September 16, 2018 by Robert Franklin, Member, National Board of Directors, National Parents Organization
It’s not just the camel’s nose that’s inside the tent; now the whole smelly beast is living with us. It’s eating our food and drinking our wine. How long before it asks us to leave our own tent? How long after that will it be before it simply shoves us out?
I refer of course to child protective authorities. What began as a laudable effort to protect children from abusive parents has become a multi-billion dollar industry that grows larger every year. To do that, it’s had to identify an ever-increasing number of parental behaviors that qualify as abuse. Or neglect. Or the risk of abuse. Or the risk of neglect. Or emotional harm. Or the risk of emotional harm (The Guardian, 9/14/18).
It appears that the number of children being subjected to state oversight of their upbringing has been increasing in the U.K. and the major justification for that is “emotional harm” or the risk thereof.
The number of children put on to local authority care plans because their parents have been accused of emotional abuse has soared over the past decade, research has found, amid warnings that some families are being broken up without justification.

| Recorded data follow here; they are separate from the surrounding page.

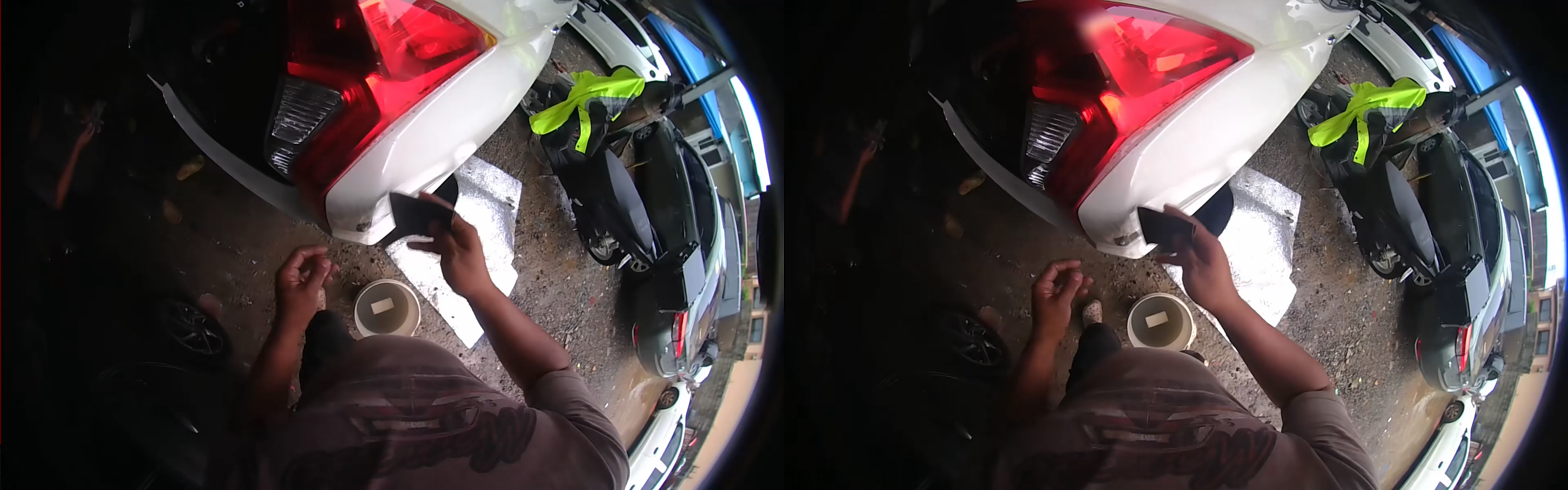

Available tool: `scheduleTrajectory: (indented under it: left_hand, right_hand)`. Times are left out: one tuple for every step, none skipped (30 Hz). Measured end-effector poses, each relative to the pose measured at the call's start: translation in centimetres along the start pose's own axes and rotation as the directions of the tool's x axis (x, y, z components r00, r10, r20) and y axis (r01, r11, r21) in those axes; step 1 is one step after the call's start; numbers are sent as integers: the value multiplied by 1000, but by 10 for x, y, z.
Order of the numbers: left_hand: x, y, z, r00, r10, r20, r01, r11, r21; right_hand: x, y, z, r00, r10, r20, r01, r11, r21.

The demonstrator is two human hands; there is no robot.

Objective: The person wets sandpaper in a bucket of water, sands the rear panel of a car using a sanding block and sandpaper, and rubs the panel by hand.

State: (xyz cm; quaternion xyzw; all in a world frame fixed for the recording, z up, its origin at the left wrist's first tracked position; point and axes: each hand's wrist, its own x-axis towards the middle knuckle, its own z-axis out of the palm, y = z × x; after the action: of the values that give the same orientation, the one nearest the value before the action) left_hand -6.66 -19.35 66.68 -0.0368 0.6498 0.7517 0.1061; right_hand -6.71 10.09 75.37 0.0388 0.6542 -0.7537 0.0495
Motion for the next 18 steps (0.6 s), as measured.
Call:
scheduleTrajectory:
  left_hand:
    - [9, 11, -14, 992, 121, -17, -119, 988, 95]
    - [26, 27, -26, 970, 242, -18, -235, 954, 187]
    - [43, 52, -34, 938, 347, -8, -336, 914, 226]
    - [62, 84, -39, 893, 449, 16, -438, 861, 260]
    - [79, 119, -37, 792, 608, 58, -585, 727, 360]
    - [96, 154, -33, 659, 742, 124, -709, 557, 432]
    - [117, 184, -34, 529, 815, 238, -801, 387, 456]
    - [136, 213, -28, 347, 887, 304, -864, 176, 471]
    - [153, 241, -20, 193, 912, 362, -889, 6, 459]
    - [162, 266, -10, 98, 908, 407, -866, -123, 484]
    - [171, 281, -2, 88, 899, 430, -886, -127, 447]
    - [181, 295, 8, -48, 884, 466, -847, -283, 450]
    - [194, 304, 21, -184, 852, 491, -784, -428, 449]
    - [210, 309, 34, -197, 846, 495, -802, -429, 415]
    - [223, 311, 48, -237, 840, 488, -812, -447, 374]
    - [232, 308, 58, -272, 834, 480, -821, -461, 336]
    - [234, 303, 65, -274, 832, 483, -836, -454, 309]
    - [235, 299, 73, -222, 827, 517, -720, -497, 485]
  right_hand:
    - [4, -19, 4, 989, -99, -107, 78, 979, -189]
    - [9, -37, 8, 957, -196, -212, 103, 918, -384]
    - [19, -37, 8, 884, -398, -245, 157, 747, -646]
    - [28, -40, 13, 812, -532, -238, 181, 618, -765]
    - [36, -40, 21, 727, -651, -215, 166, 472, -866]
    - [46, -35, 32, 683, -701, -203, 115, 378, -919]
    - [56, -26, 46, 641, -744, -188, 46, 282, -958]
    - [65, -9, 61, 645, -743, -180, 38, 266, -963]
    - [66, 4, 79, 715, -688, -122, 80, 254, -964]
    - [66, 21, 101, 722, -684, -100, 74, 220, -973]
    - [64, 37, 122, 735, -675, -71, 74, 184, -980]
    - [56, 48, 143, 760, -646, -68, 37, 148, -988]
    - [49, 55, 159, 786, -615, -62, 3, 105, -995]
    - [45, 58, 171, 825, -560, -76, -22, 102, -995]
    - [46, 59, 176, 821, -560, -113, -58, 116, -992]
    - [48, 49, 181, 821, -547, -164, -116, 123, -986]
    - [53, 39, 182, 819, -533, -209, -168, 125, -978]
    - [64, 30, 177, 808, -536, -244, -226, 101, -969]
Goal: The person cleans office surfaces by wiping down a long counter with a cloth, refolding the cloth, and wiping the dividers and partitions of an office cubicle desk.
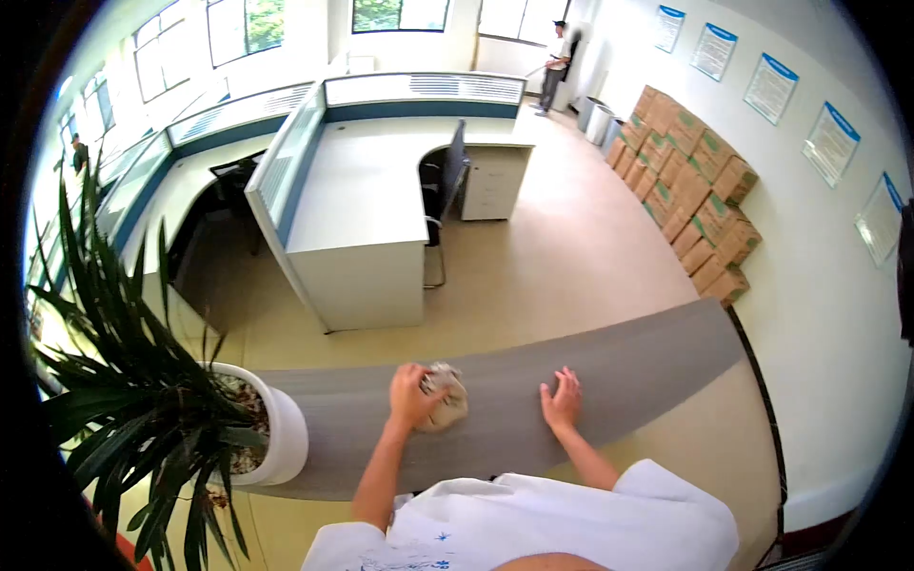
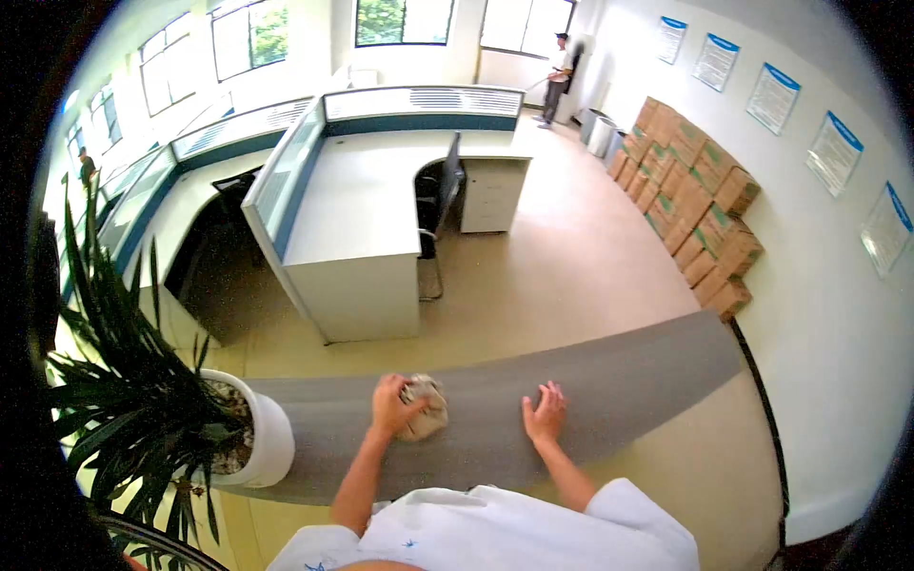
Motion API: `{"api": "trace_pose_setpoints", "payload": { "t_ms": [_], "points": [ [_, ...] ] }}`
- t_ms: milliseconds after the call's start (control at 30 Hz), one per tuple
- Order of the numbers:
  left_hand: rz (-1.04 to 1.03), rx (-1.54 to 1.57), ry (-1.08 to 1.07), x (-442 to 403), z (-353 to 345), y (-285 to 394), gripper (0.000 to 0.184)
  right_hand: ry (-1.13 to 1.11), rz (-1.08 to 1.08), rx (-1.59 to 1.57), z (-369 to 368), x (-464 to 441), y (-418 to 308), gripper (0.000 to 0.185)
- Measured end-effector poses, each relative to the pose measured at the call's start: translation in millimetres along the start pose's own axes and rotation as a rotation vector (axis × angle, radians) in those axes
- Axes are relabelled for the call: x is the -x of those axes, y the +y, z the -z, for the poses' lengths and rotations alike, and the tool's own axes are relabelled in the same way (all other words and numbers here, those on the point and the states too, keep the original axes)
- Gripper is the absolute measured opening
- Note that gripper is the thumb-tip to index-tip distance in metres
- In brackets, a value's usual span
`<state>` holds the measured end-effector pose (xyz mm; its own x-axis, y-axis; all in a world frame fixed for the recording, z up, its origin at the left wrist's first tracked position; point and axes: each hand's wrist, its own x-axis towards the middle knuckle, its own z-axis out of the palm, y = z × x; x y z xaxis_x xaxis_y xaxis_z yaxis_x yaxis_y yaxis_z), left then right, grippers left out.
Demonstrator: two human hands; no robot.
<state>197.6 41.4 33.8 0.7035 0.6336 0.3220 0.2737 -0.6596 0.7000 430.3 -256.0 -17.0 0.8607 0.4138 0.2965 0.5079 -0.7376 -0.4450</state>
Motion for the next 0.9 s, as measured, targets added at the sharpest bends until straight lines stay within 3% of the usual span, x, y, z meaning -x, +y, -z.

Analysis of national care statistics shows that the use of “emotional abuse” as a reason for starting a child protection plan has increased by 164% since 2007-8.
Unsurprisingly, the increase in findings of emotional abuse or the risk thereof isn’t evenly distributed. The poor and less-educated, as usual, bear the brunt of the state’s interventions.
Andy Bilson, emeritus professor of social work at the University of Central Lancashire, who compiled the statistics, said the chance of a parent being found to have emotionally abused their child depended on where they lived. “There’s a postcode lottery which means children in some areas of the country are at much higher risk of being taken into care for emotional abuse than they are if they live somewhere else,” he said.
Just as predictably, authorities seem to believe that families should be broken up, not because of what has happened, but because of what they say they believe might happen in the future.
The use of “risk of emotional harm” as a reason for applying to a court for a care order before any harm has happened has become increasingly contentious as care numbers have risen.
How is “emotional harm” defined? How is “risk of emotional harm” defined? The article doesn’t say, but I’d be very surprised if the definitions are in the least rigorous. Here in the U.S., children supposedly must have been actually subjected to abuse or neglect in order for CPS to step in. But of course even those fairly easy to understand terms are routinely expanded in individual cases or ignored altogether. The point being that, if that can happen when terms are reasonably clear, imagine what can happen when they’re muddy and amorphous.
But, as is usual with child protective authorities, the question is whether state intervention makes matters better or worse. It is the tendency of caseworkers to, when in doubt, intervene. As a practical matter, that means taking children out of their homes and away from their parents (and often from their siblings). Doing so is emotionally traumatic for children even when the circumstances of their home lives require it. Because of that trauma, caseworkers should be extremely cautious about taking children from their parents. That should be done only when it’s clear the parents are abusive or incapable of caring properly for their kids.
But inevitably, it becomes more than that. Cases thereof are legion. Children are taken from parents because the adults allowed them to walk to a nearby park by themselves, because, under Mom’s watchful eye, they were allowed to play in a cul-de-sac, because they had to walk across a driveway to access sanitary facilities. And on, and on, and on.
That children may suffer emotional distress at home does not justify state authorities ensuring that they suffer emotional distress by taking them from that home and lodging them with strangers. And yet, that is what is going on in the U.K.
…Bilson said many families were suffering without reason.
“There were nearly 120,000 investigations last year in England that didn’t lead to a child protection plan, so there’s a lot of collateral damage going on here,” he said. “It’s not just that we’ve had more findings of emotional abuse, it’s that we’ve had a huge increase in investigations that don’t lead to any child protection concerns.”